--- Stored data ---

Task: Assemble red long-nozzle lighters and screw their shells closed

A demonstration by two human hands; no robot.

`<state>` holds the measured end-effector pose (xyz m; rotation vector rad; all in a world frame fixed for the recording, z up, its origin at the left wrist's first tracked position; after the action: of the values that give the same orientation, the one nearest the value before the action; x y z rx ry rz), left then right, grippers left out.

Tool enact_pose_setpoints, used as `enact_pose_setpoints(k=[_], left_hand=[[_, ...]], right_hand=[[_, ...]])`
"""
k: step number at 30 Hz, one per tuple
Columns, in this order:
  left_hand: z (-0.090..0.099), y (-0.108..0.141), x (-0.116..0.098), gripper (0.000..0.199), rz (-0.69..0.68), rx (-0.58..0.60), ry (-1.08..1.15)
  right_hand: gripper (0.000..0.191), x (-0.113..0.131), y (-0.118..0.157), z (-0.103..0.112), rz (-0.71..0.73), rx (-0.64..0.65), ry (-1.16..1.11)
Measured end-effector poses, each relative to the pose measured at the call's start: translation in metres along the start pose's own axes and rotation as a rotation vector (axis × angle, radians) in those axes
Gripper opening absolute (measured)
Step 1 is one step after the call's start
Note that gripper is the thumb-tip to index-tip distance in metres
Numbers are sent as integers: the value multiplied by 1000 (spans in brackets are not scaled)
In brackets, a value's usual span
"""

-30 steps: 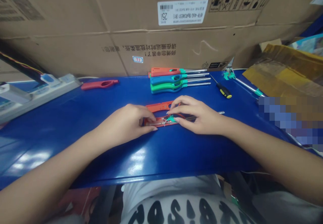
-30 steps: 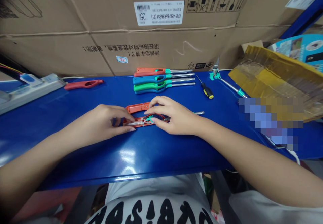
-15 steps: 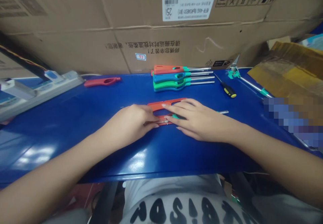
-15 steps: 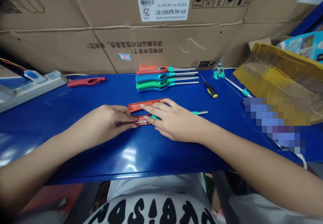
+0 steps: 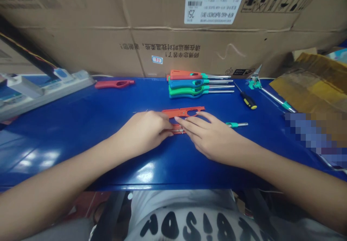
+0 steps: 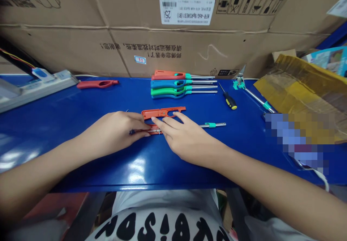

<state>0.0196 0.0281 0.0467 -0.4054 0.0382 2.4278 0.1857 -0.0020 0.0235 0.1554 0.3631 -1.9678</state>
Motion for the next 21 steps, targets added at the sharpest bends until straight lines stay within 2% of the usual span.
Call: enact_pose_setpoints(k=[6,14,18,21], left_hand=[[-3,1,2,20,38,31,-118],[-4,-1,3,19,31,64,-144],[-5,-1,3,18,30,57,-113],[-4,0,3,19,48,47,-104]], right_hand=[[35,2,1,-4,-12,29,-16],[40,-5,-1,7,-75,-54,-81],[42,-7,2,8,-86,-7,-204],[44,-9,5,6,-165,51,-317]])
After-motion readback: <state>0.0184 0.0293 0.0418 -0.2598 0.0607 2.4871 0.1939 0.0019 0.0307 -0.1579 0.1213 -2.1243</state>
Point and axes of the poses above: each hand's wrist, its own y-axis away from the middle knuckle, its own z-axis out of the back of the hand, x = y × z, the point moved 5 cm from there along -y, towards the middle knuckle, and after that the axes turned 1 degree about -z, right-handed, at the moved point
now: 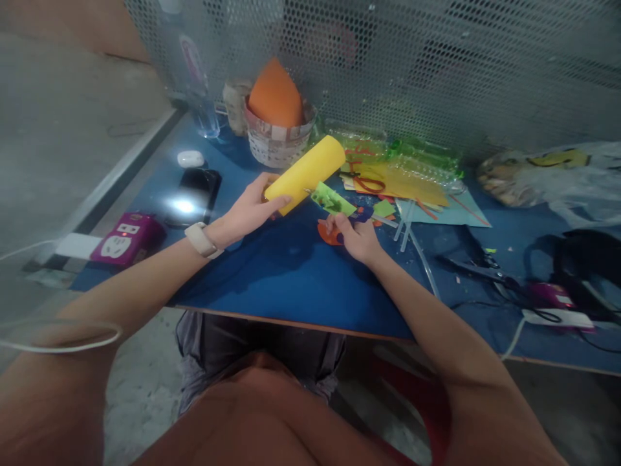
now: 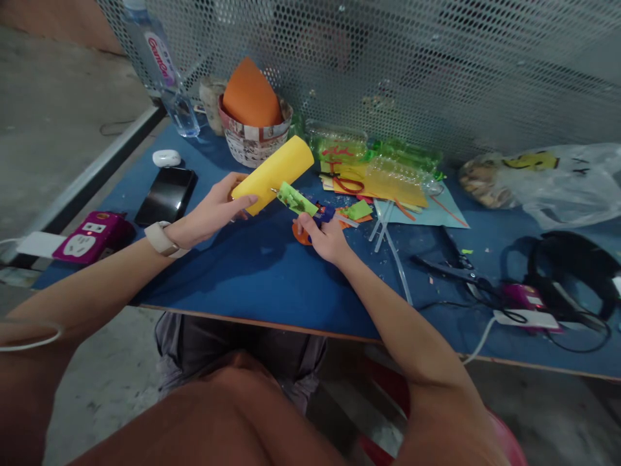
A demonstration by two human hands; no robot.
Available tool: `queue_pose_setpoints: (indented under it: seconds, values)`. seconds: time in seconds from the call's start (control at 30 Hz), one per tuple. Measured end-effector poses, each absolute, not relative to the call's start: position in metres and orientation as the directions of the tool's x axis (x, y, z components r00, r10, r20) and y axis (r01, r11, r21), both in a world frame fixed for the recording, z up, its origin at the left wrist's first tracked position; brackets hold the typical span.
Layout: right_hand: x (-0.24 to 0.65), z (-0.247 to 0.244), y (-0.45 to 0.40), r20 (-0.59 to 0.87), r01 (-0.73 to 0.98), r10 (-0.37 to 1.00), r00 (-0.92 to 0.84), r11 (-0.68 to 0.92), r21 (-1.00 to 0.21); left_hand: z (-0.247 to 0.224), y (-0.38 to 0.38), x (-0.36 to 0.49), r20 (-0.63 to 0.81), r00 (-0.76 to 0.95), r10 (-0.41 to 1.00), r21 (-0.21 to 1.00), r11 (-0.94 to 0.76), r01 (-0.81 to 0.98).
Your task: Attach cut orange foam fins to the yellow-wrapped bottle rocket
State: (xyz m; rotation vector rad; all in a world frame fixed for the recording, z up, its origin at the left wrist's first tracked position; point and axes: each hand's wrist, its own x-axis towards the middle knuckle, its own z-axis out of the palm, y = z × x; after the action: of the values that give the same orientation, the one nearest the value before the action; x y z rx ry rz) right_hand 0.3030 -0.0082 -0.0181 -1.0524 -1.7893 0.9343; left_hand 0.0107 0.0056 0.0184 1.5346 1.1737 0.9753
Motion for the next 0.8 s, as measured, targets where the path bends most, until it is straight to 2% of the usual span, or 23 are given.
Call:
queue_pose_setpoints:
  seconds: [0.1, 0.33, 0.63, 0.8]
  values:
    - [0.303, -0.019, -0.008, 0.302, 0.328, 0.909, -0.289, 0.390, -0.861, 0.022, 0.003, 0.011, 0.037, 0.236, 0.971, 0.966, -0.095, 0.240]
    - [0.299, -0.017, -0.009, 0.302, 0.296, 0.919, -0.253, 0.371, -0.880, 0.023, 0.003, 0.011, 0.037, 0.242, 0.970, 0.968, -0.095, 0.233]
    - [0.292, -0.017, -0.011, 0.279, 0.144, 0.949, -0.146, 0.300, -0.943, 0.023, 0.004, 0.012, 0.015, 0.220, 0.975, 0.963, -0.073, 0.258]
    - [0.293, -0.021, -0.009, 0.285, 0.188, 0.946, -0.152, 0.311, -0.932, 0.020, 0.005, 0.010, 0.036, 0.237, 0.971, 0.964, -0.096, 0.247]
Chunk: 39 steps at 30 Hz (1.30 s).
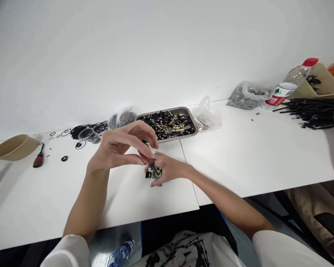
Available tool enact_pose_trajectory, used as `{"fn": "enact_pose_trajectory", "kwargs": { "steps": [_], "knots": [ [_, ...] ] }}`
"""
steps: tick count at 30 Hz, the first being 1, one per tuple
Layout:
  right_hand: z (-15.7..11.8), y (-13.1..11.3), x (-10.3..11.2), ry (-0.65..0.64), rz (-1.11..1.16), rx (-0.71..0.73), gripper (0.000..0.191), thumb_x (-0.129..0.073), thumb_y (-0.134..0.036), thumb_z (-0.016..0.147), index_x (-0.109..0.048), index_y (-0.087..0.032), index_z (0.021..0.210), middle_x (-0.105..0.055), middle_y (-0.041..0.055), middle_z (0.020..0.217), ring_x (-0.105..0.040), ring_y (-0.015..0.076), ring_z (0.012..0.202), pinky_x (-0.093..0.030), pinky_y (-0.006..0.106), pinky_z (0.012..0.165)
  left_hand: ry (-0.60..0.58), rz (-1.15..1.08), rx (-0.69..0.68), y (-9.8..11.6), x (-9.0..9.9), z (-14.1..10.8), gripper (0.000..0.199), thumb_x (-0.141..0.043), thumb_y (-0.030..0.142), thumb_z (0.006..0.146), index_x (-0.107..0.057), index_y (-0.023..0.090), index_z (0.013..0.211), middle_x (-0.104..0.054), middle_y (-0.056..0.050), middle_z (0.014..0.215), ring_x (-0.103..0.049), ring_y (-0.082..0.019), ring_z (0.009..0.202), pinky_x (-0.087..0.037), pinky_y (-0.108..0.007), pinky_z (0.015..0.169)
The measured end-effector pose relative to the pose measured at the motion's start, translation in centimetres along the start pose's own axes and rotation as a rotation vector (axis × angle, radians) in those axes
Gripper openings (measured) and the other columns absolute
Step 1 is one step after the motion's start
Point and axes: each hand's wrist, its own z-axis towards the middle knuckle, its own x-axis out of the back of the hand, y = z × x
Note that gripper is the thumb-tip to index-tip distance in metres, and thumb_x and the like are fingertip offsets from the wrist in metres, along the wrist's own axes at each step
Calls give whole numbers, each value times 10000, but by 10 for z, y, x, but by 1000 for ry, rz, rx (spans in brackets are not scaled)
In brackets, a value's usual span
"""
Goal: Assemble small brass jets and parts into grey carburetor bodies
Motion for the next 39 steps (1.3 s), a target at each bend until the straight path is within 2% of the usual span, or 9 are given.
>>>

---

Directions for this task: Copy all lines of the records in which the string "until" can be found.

Exercise solution:
Motion for the next 21 steps, targets added at the sharpest bends until straight lines stay within 2% of the usual span.
Motion for the next 0.8 s, as measured, targets where the path bends most, until it is straight to 2% of the usual span, or 23 are given.
Motion for the next 39 steps (1.3 s), a target at each bend until the straight path is within 2% of the usual span, or 9 are given.

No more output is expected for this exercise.